Your assignment:
Write the data out again in full, with no departure from the original.

#####

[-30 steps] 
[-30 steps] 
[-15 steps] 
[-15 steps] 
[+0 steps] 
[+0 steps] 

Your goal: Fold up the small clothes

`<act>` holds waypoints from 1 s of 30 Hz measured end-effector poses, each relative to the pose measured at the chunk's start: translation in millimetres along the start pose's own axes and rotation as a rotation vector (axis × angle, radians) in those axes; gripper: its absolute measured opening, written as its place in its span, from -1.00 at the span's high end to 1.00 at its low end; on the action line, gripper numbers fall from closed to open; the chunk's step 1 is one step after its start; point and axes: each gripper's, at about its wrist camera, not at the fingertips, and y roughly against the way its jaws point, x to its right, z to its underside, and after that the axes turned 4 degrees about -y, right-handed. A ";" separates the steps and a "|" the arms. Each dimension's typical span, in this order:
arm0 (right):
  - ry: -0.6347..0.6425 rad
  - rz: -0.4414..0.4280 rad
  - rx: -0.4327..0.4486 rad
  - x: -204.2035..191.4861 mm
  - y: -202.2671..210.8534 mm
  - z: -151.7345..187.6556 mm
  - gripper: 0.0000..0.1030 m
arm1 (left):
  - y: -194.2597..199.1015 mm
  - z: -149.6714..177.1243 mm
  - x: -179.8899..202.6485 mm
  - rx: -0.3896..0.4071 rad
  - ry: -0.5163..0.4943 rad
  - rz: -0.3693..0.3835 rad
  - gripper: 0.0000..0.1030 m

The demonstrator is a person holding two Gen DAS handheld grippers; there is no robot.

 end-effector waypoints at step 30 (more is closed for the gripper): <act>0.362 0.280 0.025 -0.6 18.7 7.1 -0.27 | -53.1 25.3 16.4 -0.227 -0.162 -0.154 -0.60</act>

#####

Output:
[-30 steps] 
[-30 steps] 
[-15 steps] 
[-15 steps] 
[+0 steps] 
[+0 steps] 

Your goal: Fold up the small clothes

`<act>` holds waypoints from 1 s of 30 Hz measured end-effector poses, each relative to the pose measured at the chunk's start: translation in millimetres along the start pose's own axes and rotation as a rotation vector (axis × angle, radians) in those axes; gripper: its absolute measured opening, written as its place in its span, from -1.00 at the span's high end to 1.00 at its low end; on the action line, gripper numbers fall from closed to open; the chunk's step 1 is one step after its start; point and axes: each gripper's, at about its wrist camera, not at the fingertips, and y roughly against the way its jaws point, x to its right, z to its underside, and after that the axes turned 4 degrees about -y, right-handed. A ";" separates the steps and a "|" the arms. Each dimension's typical span, in this order:
arm0 (right):
  - ry: -0.6347..0.6425 rad
  - rz: -0.4414..0.4280 rad
  - rx: -0.4327..0.4486 rad
  - x: -204.2035..191.4861 mm
  - y: -202.2671..210.8534 mm
  - z: -151.7345..187.6556 mm
  - gripper: 0.0000..0.1030 m
arm1 (left):
  - y: -194.2597..199.1015 mm
  - z: -149.6714..177.1243 mm
  - x: -179.8899..202.6485 mm
  - rx: -0.3896..0.4071 rad
  - ry: -0.5163..0.4943 rad
  - rz: -0.3693..0.3835 rad
  - gripper: 0.0000..0.1030 m

The demonstrator is a person holding two Gen DAS handheld grippers; there is no robot.

 end-effector waypoints at step 30 (more is closed for the gripper): <act>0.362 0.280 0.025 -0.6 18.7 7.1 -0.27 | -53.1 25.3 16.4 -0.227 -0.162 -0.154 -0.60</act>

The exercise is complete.